Le processus, annoncé par le gouvernement aux syndicats en février, doit permettre à la France de répondre aux exigences de Bruxelles, qui l'a mise en demeure en 2015 d'accélérer la libéralisation d'un secteur très largement dominé par l'électricien public.

"Nous demandons à ce que soit prise en compte la spécificité de l'hydraulique. Un barrage, ce n'est pas seulement de la production d'électricité, c'est aussi la sûreté de l'ouvrage, la gestion des crues et de l'eau (...) et l'aménagement du territoire", a dit à la presse Yves Giraud, directeur de la production et de l'ingénierie hydraulique d'EDF.

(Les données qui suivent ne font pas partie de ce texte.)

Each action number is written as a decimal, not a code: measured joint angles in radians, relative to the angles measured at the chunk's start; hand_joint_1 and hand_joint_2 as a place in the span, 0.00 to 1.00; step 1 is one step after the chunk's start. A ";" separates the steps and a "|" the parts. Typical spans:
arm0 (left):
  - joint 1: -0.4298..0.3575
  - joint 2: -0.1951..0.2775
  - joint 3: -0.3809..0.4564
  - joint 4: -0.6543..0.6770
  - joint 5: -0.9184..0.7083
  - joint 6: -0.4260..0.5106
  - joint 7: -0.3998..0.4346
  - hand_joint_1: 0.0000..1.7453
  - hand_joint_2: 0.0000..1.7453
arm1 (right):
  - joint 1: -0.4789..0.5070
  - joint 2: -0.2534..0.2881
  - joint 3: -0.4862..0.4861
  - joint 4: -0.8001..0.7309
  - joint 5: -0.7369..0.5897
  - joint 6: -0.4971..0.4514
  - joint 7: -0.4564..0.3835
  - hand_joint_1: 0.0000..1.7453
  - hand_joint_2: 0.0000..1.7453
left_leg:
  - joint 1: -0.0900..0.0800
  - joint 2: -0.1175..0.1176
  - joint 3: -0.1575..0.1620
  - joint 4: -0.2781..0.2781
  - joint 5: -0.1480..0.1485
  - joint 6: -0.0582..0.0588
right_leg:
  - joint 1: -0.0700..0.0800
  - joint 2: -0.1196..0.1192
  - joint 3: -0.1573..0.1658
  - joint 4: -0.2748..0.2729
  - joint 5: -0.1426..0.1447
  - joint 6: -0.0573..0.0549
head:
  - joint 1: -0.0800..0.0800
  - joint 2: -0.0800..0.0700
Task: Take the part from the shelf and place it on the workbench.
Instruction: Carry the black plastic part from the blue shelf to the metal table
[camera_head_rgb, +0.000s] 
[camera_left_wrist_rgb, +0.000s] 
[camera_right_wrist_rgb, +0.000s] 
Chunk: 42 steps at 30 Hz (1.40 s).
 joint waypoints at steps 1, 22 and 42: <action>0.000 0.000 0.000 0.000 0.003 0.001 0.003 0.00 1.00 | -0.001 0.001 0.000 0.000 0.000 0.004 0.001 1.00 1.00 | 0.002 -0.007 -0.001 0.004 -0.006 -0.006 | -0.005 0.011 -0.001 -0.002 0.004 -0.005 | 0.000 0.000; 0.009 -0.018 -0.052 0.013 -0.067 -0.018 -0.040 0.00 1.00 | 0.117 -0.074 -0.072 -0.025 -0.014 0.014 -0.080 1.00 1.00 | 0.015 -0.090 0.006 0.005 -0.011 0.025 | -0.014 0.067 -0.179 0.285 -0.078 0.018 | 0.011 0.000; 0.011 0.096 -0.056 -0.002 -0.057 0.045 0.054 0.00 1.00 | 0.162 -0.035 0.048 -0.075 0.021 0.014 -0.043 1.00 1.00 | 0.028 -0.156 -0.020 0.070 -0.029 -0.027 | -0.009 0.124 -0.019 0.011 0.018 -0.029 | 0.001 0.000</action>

"Il s'agit de trouver des modalités qui permettent d'assurer toutes ces missions de service public et de les rémunérer", a-t-il également déclaré à l'occasion d'une visite du barrage de Bissorte et de la centrale de Super-Bissorte, dans la vallée de la Maurienne (Savoie).

Le barrage de Bissorte, dont la concession doit être renouvelée depuis fin 2014 et qui devrait donc faire partie des premiers ouvrages mis en concurrence par l'Etat, potentiellement dès cette année, accueille la troisième centrale hydroélectrique du parc français par la puissance (750 MW).

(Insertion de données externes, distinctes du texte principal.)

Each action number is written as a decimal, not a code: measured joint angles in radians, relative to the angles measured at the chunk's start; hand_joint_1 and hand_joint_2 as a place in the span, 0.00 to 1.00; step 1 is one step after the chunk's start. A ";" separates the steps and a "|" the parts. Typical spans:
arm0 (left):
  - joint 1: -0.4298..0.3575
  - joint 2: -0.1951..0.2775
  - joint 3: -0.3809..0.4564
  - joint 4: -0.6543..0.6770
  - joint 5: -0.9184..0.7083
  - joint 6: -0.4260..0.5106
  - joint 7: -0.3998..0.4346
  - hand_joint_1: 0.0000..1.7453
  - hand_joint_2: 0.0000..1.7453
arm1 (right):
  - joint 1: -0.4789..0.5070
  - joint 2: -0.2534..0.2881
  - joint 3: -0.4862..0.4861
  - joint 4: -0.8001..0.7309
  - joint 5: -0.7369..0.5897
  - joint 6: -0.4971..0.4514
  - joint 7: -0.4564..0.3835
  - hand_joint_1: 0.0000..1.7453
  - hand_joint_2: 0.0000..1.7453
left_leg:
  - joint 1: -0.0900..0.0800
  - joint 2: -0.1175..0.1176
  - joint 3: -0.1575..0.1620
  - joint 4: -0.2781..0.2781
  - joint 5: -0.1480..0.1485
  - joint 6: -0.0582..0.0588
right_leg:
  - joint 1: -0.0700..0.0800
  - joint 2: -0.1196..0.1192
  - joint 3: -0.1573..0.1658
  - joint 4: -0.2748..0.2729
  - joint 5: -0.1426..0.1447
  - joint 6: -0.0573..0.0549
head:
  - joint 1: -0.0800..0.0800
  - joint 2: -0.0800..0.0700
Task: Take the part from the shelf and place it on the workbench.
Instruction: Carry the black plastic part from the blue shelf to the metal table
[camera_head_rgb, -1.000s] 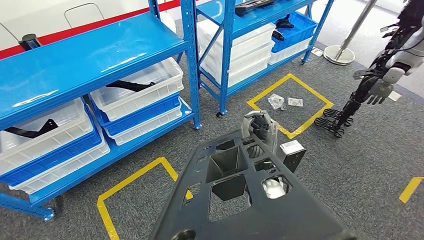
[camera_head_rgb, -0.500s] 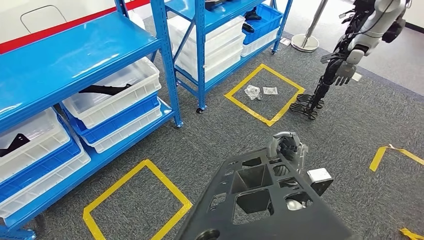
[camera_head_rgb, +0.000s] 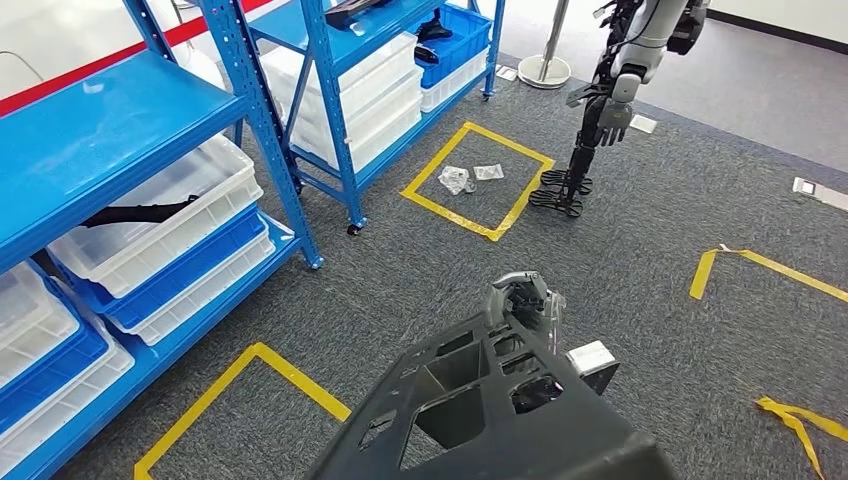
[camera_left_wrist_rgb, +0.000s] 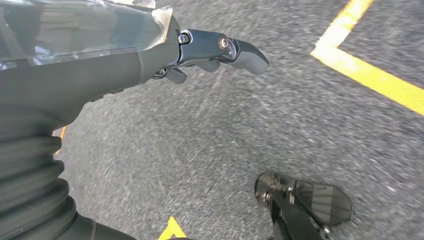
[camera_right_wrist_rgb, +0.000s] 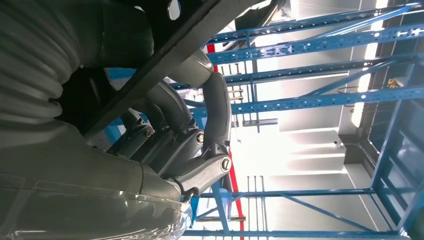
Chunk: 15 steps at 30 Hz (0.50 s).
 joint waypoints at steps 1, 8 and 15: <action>0.000 0.002 0.002 0.000 0.006 -0.007 -0.004 0.00 1.00 | 0.000 0.000 0.011 -0.001 -0.001 -0.003 -0.003 1.00 1.00 | 0.001 -0.014 0.015 -0.036 0.011 0.001 | 0.002 0.008 -0.004 0.003 0.001 0.005 | 0.000 0.000; -0.002 0.009 0.017 -0.001 0.031 -0.064 -0.036 0.00 1.00 | 0.012 -0.010 0.044 -0.031 0.017 -0.026 -0.018 1.00 1.00 | -0.007 0.037 0.020 -0.064 0.026 0.040 | 0.002 -0.040 -0.090 0.134 -0.052 0.032 | 0.011 0.000; -0.001 0.000 0.020 -0.001 0.038 -0.081 -0.025 0.00 1.00 | 0.042 -0.026 0.054 -0.061 0.028 -0.022 0.000 1.00 1.00 | -0.011 0.108 0.024 -0.064 0.019 0.035 | -0.003 -0.101 -0.035 0.066 -0.027 0.058 | 0.016 0.000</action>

Bissorte fait partie d'un ensemble de 16 centrales hydrauliques - avec quatre grands barrages – implantées dans la vallée de la Maurienne, qui représentent au total une puissance installée de 2.200 MW équivalent à deux réacteurs nucléaires.

Le parc hydraulique de la vallée de la Maurienne produit en moyenne chaque année 4.000 GWh d'électricité, soit l'équivalent de la consommation d'environ 1,6 million d'habitants.

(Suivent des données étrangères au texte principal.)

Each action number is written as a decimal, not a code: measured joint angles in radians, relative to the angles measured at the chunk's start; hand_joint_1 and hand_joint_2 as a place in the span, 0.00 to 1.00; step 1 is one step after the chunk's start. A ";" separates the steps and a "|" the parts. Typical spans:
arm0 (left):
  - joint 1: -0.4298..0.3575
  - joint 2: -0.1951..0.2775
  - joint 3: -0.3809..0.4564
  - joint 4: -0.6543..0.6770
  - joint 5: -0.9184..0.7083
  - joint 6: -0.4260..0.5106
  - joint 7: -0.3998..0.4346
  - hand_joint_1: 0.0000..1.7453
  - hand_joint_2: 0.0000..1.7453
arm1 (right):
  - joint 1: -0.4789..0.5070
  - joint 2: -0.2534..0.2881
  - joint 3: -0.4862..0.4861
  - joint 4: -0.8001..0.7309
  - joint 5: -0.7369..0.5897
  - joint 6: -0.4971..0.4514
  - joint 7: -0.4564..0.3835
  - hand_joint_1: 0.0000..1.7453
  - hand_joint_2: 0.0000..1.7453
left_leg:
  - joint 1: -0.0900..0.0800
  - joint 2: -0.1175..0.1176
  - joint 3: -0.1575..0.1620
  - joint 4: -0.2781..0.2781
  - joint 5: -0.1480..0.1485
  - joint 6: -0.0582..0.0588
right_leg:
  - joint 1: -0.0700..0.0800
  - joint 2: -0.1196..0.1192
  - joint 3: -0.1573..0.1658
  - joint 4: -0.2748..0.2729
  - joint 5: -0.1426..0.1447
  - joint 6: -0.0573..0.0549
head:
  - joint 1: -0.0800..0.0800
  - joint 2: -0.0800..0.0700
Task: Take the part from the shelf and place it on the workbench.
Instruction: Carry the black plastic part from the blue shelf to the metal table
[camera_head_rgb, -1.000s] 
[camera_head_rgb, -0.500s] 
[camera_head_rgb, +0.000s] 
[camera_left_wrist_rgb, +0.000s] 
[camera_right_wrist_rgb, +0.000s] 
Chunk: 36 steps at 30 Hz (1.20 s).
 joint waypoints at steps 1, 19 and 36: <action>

EDF, qui évoque un projet de mise en concurrence du parc français par lots, avec l'impossibilité de remporter toutes les concessions d'un même lot, souhaite un processus "équitable" lui permettant de se porter candidat au renouvellement de l'ensemble des ouvrages qu'il exploite actuellement.

DES INVESTISSEMENTS DE DÉVELOPPEMENT EN SUSPENS

"Le risque serait que les concessions les plus rentables partent à la concurrence et qu'EDF se retrouve avec les concessions qui le sont moins et avec des missions de service public qui ne seront plus rémunérées", a déclaré Yves Giraud.

"EDF assure l'ensemble de ces missions de service public depuis des décennies (...) et se rémunère sur la vente d'électricité de l'ensemble du parc. Une mise en concurrence de chacune des concessions doit se faire dans un ensemble qui assure la permanence de l'ensemble des missions (...) associées à ces ouvrages."

EDF est le premier exploitant du parc hydroélectrique français avec environ 80% des capacités de production - soit 20 gigawatts répartis entre 433 centrales -, loin devant Engie, numéro deux du secteur à travers ses filiales Compagnie nationale du Rhône (CNR) et Société hydro-électrique du Midi (SHEM).

Le groupe stocke aussi 7,5 milliards de mètres cubes d'eau dans les 622 barrages qu'il exploite, soit 75% des eaux de surface artificielle en France métropolitaine.

L'électricien, dont l'Etat détient 83,5% du capital, investit quelque 400 millions d'euros par an dans son parc hydroélectrique français mais reconnaît que les incertitudes actuelles ne l'incitent pas à lancer des développements nécessitant d'être amortis sur le long terme.

Il a toutefois soumis à Bruxelles un projet d'investissement dans une station de transfert d'énergie par pompage (Step) dans la vallée de La Truyère (Aveyron), en échange d'un renouvellement de concession.

Yves Giraud a en outre déclaré que la production hydroélectrique d'EDF s'annonçait cette année "excellente" et atteignait déjà 25 térawatts/heure (TWh) - contre 37 TWh sur l'ensemble de 2017 -, grâce en particulier aux importantes chutes de neige de l'hiver dernier.

La mise en concurrence du parc hydraulique français est un serpent de mer depuis l'annonce en 2010 d'une série d'appels d'offres pour dix barrages représentant 20% de la puissance hydroélectrique française, conformément à des directives européennes, qui ne s'est jamais concrétisée.

Le processus fait aujourd'hui l'objet d'échanges réguliers entre la Commission européenne et l'État français, mais il suscite une levée de boucliers chez les syndicats et les élus locaux.

Il pourrait intéresser des groupes étrangers tels que le suédois Vattenfall, l'espagnol Iberdrola, l'italien Enel, le norvégien Statkraft ou le suisse Alpiq, mais aussi le français Total qui est en train de se renforcer dans l'électricité en France avec le rachat de Direct Energie.

L'hydroélectricité était la troisième source de production électrique de la France en 2017, derrière le nucléaire et le thermique à combustible fossile, et constitue la première source d'électricité renouvelable du pays.